Throughout history, the different authorities have been concerned mainly with adulterations and food fraud. The need to protect citizens from harm derived from these behaviors is not an invention of modern society. The Babylonian Code of Hammurabi already sanctioned, about 4,000 years ago, food adulterations.
Towards a new food order
The health of the simple consumer was taken into account only in the case of acute toxicity risk. Over time, and since the fourteenth century, the different corporations that have been formed throughout history have set themselves rules applicable to the products made by their members.
At the end of the 17th century, the so-called fraudulent practices were prohibited, establishing a series of controls on products. Over the years, and already at the end of the 18th century, considered as the beginnings of modern science, a collective feeling arises at the level of the States that determines the design and development of a broad system of social defense that also includes the food sector.
At that time the regulations were more and more precise and they were concerned about food control. This determines the need to have effective legal means for its application. And it is that at the end of the 18th century, the modern postulates that had to be taken into account by the norms of protection for the citizen were, among others, prevention and security. At that moment a new stage began.
The right to consumer protection: something closer
At the beginning of the 19th century, the well-known Constitution of Cádiz of 1812 attributed to the City Councils the so-called health police
. Other later regulations gave them the function of ensuring the quality of food of all kinds.
Throughout that century, the public health of food was linked, fundamentally, to two sectors of administrative action: agriculture and health.
The Ministry of Development and the Ministry of the Interior have traditionally been in charge of these powers. The first health administration was imposed by the General Health Law of 1855, and provided that in each judicial district there would be three Subdelegates, one for Medicine and Surgery, another for Pharmacy and another for Veterinary Medicine, although their functions were not fully established until early 20th century. The municipalities were required to provide veterinary services, which should be responsible for the recognition of meat and animals destined for food in the neighborhood, as well as the recognition of imported cattle and reports and care related to epizootics.
At this time, between the 19th century and the beginning of the 20th century, different governments issued different regulations in which they indicated the conditions that food should have so that they did not harm or alter the health of consumers, establishing at the same time a hygienic monitoring by experts in the field.
Thus, laboratories were instituted in most capital cities, whose main function was to uncover cases of food fraud and whose staff was dedicated to inspecting establishments where food products were supplied. The consumer could also submit food samples to determine whether or not they were fit for consumption.

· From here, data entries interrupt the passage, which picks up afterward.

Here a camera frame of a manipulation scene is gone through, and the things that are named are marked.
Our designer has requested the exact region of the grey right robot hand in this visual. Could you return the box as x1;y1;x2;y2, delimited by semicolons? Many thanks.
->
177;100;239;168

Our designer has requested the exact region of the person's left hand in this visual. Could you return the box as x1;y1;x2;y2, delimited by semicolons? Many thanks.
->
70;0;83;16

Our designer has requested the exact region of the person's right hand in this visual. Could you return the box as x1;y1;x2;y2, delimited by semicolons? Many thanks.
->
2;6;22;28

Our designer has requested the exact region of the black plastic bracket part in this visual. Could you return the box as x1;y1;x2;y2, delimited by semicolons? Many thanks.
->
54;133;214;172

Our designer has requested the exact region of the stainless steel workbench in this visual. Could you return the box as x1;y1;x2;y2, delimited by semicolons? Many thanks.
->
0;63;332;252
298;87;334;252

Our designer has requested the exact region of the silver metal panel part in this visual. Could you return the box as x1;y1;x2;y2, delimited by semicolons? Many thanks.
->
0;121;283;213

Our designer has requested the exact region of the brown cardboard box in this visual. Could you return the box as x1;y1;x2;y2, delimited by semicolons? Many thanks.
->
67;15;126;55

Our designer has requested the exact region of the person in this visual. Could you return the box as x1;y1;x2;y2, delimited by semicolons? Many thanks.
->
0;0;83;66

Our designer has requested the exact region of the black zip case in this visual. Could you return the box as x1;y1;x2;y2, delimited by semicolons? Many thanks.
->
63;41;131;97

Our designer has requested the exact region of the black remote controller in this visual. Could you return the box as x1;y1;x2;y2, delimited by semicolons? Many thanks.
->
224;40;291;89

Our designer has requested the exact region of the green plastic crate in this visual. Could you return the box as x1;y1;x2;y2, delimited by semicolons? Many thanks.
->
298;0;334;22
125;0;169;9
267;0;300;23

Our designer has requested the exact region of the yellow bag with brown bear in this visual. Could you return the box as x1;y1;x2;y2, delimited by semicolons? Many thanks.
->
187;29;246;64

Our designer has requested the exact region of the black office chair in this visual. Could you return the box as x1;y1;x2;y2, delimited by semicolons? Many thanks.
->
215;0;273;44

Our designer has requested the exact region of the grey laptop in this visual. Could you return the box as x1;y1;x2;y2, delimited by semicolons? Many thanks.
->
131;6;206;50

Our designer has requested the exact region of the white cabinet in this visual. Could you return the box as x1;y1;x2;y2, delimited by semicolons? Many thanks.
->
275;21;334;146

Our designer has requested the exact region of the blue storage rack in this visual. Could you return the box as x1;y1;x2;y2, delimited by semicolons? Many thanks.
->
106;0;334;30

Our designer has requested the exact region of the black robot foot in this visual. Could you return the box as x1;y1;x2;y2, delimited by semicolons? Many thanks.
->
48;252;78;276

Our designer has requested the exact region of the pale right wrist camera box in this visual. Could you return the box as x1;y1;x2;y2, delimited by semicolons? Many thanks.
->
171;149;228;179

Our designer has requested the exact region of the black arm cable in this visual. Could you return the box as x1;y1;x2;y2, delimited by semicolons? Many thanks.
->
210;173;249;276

The Royal Order of January 5, 1887, relating to the inspection of food, established the need to monitor, check and analyze food, urging the responsibility of the authorities in this matter and recommending to the City Councils the establishment of chemical laboratories municipalities for food analysis.

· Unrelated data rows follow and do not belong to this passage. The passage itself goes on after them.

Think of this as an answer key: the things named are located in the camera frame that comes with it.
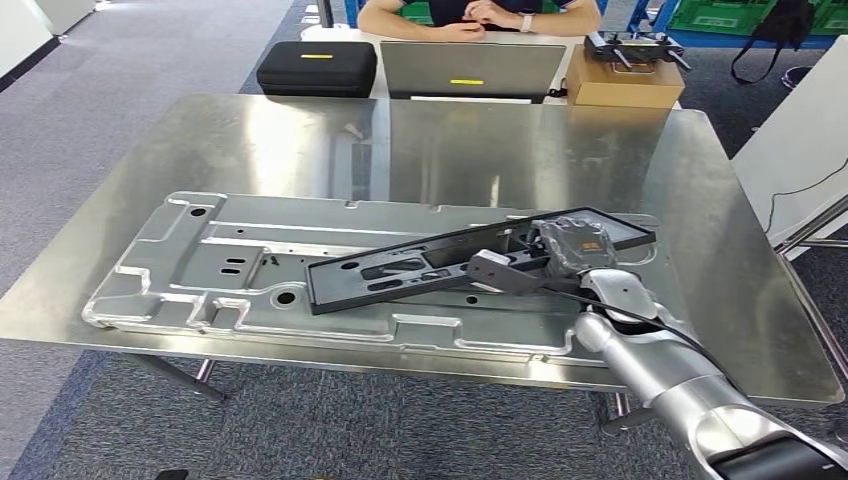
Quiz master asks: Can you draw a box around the black chair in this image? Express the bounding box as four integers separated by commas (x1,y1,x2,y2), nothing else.
256,40,379,100

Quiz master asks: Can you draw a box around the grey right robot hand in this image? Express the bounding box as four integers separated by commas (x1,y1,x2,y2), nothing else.
528,215,622,280

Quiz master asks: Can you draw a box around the white cabinet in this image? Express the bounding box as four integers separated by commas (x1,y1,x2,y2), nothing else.
731,34,848,261

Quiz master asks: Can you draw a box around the stainless steel workbench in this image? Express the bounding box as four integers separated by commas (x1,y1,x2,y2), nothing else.
773,193,848,258
0,92,846,437

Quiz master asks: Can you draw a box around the black remote controller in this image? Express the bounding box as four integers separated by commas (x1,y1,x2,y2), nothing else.
582,31,693,73

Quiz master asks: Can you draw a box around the thin black cable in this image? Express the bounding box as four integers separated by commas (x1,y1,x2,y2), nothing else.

In addition, it was necessary to determine the substances that were harmful to the health of consumers. Some examples of the provisions that were issued are clearly illustrative:
Royal Orders of December 9, 1891 and September 13, 1900, referring to the absolute prohibition of the use of copper salts for the greening of canned food.
Royal Order of April 3, 1889, prohibiting the use of saccharin and similar substances in food and beverages, and considering it only as medicine.
Regulation for the application of the Royal Decree of March 11, 1892, issuing provisions to prevent the adulteration of wines and alcoholic beverages.
However, legislation was clearly weak when it came to food safety, adulterations and counterfeits. The regulations that were dictated were, most of the times, as a consequence of the claims of the citizens. Food safety legislation differed from the current state of knowledge and, in addition, it was scarce, little known and dispersed, to the point that many times it was necessary to compile it by some entity or body.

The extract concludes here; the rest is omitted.